Todos los seres humanos nacemos desnudos, iguales, libres y con el cómputo posible de felicidad al alcance de la mano. Pero a esta última casi todos nos empeñamos en perseguirla en dirección contraria.

Así se expresa Cocoví Picornell en uno de sus aforismos escogido al azar de entre los cerca de quinientos que guarda, inéditos, en viejas carpetas. Y los aforismos, ya se sabe, al igual que los refranes, suelen dar casi siempre en el clavo, como se dice en mi pueblo.

Pongamos por caso el de Su Alteza Real Doña Letizia. ¿Recuerdan ustedes a aquella periodista brillante, simpática, inteligente, guapísima, admirada y querida de todos e incluso deseada por muchos?

Véanla, pues, ahora sujeta a un protocolo palaciego mediante el cual, antes de poder hablar para dar su opinión sobre cualquier fruslería, tiene antes poco menos que levantar la mano para pedir la palabra. Y por si faltara algo, rodeada de borbones por los cuatro costados.

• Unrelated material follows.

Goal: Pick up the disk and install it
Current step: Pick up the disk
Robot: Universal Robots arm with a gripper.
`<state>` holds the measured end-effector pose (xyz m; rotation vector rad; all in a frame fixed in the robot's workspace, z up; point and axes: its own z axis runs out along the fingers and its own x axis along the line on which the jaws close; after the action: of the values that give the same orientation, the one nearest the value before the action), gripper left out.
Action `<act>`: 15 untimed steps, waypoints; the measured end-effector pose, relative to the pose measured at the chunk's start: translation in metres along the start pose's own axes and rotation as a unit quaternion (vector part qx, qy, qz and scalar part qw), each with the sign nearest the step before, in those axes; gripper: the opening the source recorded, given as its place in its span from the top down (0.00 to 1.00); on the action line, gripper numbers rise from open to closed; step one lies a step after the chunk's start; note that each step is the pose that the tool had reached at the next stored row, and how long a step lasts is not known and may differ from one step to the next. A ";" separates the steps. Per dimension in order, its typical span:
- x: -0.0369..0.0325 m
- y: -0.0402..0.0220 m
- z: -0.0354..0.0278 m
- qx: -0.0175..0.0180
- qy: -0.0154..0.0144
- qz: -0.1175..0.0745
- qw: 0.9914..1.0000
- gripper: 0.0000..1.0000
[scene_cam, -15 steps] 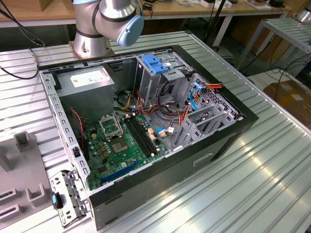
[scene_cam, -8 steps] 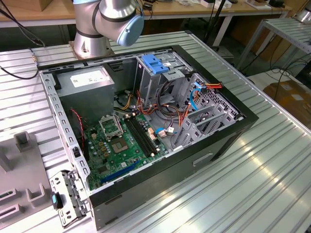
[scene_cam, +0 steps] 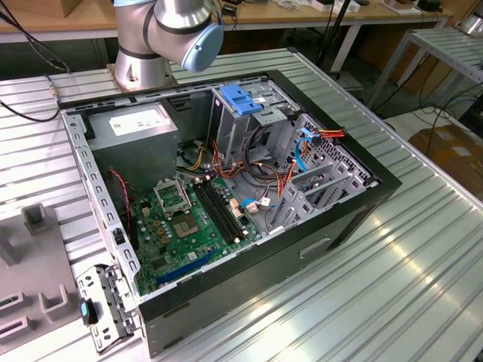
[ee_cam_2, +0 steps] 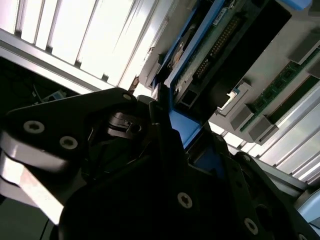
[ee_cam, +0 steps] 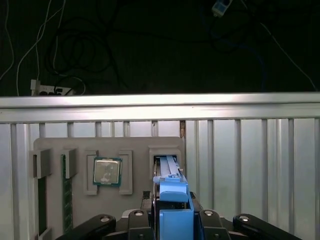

Menos mal que tiene una suegra descendiente de Licurgo (el legislador) que vale a lo menos tres. Todavía recuerdo con agrado su primer acto público como reina, estando todavía de cuerpo presente el dictador de cuyo nombre no quiero acordarme.

Fue en el aeropuerto de Barajas en ocasión de haber ido a recibir a la mujer de Ferdinand Marcos, el sátrapa de Filipinas. Nos asombró a todos la desenvoltura con que se pasó revista a las tropas que habían sido apostadas allí para rendirles honores a ambas. No se la vio acomplejada lo más mínimo por la prosopopeya de la visitanta, pese a que se sabía que era poseedora de millones de dólares bien guardados en paraísos fiscales y de más de quinientos pares de zapatos de tacón de agua y modelo único.

Creo que fuimos muchos los españoles que desde aquel mismo instante supimos que teníamos reina para rato. Lo supe incluso yo, republicano desde la planta de los pies a la raíz del pelo.

Desde entonces, Doña Sofía ha tenido siempre un comportamiento intachable. Lo cual posiblemente se deba a que, ya antes de ser reina, había visto una vaca. Y hay un refrán argentino que dice que quien se ha escaldado la lengua con leche demasiado caliente, cuando ve una vaca llora.

Y la escaldadura de nuestra reina fue, sin duda de ninguna clase, un hermano rey que perdió la corona por haber coqueteado con militares golpistas, y la vaca, el ruido de sables que empezó a escucharse en España a partir del momento en que nuestro Rey Juan Carlos, que Dios guarde, hubo pronunciado su discurso de investidura.